▶ _What is being asked_
The data should be transcribed in its entirety, word for word.

▶ _Supplied information_
★ ★ ★ ★ ★ ★ ★

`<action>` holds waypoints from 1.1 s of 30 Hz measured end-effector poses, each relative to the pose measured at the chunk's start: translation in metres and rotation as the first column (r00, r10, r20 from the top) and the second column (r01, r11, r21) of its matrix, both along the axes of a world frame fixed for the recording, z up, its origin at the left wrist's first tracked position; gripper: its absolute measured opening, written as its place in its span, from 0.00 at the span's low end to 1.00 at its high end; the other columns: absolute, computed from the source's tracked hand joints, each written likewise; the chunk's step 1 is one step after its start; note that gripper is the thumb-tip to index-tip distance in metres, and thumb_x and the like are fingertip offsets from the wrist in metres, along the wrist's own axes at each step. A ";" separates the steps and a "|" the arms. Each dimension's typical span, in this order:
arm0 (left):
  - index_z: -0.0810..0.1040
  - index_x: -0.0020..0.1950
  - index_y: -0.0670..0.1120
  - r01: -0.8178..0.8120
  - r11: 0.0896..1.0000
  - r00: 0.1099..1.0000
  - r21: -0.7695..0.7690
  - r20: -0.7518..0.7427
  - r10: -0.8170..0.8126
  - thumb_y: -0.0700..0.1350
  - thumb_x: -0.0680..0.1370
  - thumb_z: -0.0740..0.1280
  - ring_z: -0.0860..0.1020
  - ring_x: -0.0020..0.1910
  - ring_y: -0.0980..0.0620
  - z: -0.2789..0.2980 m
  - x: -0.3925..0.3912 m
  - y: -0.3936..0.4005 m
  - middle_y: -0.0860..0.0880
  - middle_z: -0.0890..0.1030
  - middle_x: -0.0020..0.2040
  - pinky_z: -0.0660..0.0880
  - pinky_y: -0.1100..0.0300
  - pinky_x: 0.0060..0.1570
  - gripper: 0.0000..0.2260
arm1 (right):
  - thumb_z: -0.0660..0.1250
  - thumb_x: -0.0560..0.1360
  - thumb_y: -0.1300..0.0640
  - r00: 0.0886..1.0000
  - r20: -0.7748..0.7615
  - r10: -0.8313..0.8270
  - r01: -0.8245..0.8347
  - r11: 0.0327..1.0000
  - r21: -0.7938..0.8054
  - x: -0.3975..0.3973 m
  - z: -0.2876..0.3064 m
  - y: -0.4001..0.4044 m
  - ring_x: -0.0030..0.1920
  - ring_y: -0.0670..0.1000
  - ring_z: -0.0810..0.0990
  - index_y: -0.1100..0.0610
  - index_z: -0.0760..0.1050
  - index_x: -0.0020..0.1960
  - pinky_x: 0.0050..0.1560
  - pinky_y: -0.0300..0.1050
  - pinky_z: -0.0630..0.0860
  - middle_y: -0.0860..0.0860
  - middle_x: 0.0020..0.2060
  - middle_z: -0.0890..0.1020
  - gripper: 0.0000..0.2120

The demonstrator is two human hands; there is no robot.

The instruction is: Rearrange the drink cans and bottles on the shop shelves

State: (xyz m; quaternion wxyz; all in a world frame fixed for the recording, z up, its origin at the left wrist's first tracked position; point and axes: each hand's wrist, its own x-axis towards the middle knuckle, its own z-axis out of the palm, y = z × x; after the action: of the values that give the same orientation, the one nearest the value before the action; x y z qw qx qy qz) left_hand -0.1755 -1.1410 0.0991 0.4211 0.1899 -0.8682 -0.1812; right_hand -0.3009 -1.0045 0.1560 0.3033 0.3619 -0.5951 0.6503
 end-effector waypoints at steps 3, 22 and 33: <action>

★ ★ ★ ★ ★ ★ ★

▶ _Task answer_
`<action>` holds waypoints from 1.1 s of 30 Hz measured end-effector poses, each relative to the pose measured at the chunk's start: translation in metres and rotation as the first column (r00, r10, r20 from the top) and the second column (r01, r11, r21) of its matrix, both along the axes of a world frame fixed for the recording, z up, its origin at the left wrist's first tracked position; gripper: its absolute measured opening, written as its place in its span, from 0.00 at the span's low end to 1.00 at its high end; the other columns: absolute, computed from the source's tracked hand joints, each written likewise; the chunk's step 1 is one step after its start; note that gripper is the thumb-tip to index-tip distance in metres, and thumb_x and the like are fingertip offsets from the wrist in metres, along the wrist's own axes at each step. A ";" separates the steps and a "|" the arms. Each dimension's typical span, in this order:
arm0 (left):
  - index_z: -0.0810..0.1040
  - index_x: -0.0020..0.1950
  - index_y: -0.0670..0.1120
  - r01: -0.8178..0.8120
  - r11: 0.0896..1.0000
  - r00: 0.1099..1.0000
  - r21: -0.7695..0.7690
  - r20: -0.7518..0.7427
  - r10: -0.8170..0.8126
  - thumb_y: -0.0700..0.1350
  - thumb_x: -0.0680..0.1370
  - thumb_z: -0.0740..0.1280
  - ring_z: -0.0860..0.1020
  - ring_x: -0.0020..0.1910
  - ring_y: -0.0980..0.0620
  - z: -0.2789..0.2980 m
  - x: -0.3925..0.3912 m
  - y: -0.3936..0.4005 m
  - middle_y: -0.0860..0.0880
  - middle_z: -0.0890..0.1030
  - middle_x: -0.0020..0.2040
  - pinky_z: -0.0660..0.0880
  - pinky_y: -0.1100..0.0300
  - pinky_x: 0.0060..0.1570
  - gripper: 0.0000..0.2260
arm1 (right):
  - thumb_z: -0.0660..0.1250
  - thumb_x: -0.0560..0.1360
  - thumb_y: -0.1300..0.0640
  - r00: 0.0886..1.0000
  - r20: -0.7748..0.7615
  - r10: -0.8313..0.8270
  - r01: -0.8245..0.8347
  - r11: 0.0327..1.0000
  - r21: -0.7938..0.8054
  - x: -0.3975..0.3973 m
  - z: -0.2876..0.3064 m
  - y: -0.4001..0.4044 m
  - ring_x: -0.0030..0.1920
  - ring_y: -0.0670..0.1000
  - ring_z: -0.0810..0.0990
  - index_y: -0.1100..0.0610
  - index_z: -0.0760..0.1050
  - index_x: -0.0020..0.1960
  - pinky_x: 0.0050..0.1560
  - pinky_y: -0.0300..0.1050
  - pinky_z: -0.0630..0.0860
  - middle_y: -0.0860..0.0860
  - middle_x: 0.0020..0.2060
  - middle_z: -0.0890..0.1020
  - gripper: 0.0000..0.2120

The demonstrator is two human hands; there is no robot.

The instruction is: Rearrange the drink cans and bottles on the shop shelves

State: (xyz m; quaternion wxyz; all in a world frame fixed for the recording, z up, its origin at the left wrist's first tracked position; point and axes: each hand's wrist, its own x-axis towards the middle knuckle, its own z-axis out of the palm, y = z × x; after the action: of the values that give the same orientation, the one nearest the value before the action; x y z qw qx qy qz) left_hand -0.1755 -1.1410 0.0991 0.4211 0.1899 -0.8682 -0.1812; right_hand -0.3009 -1.0045 0.1560 0.3033 0.3619 -0.5951 0.6503
 end-effector waypoints at steps 3, 22 and 33: <action>

The work for this exercise is now done.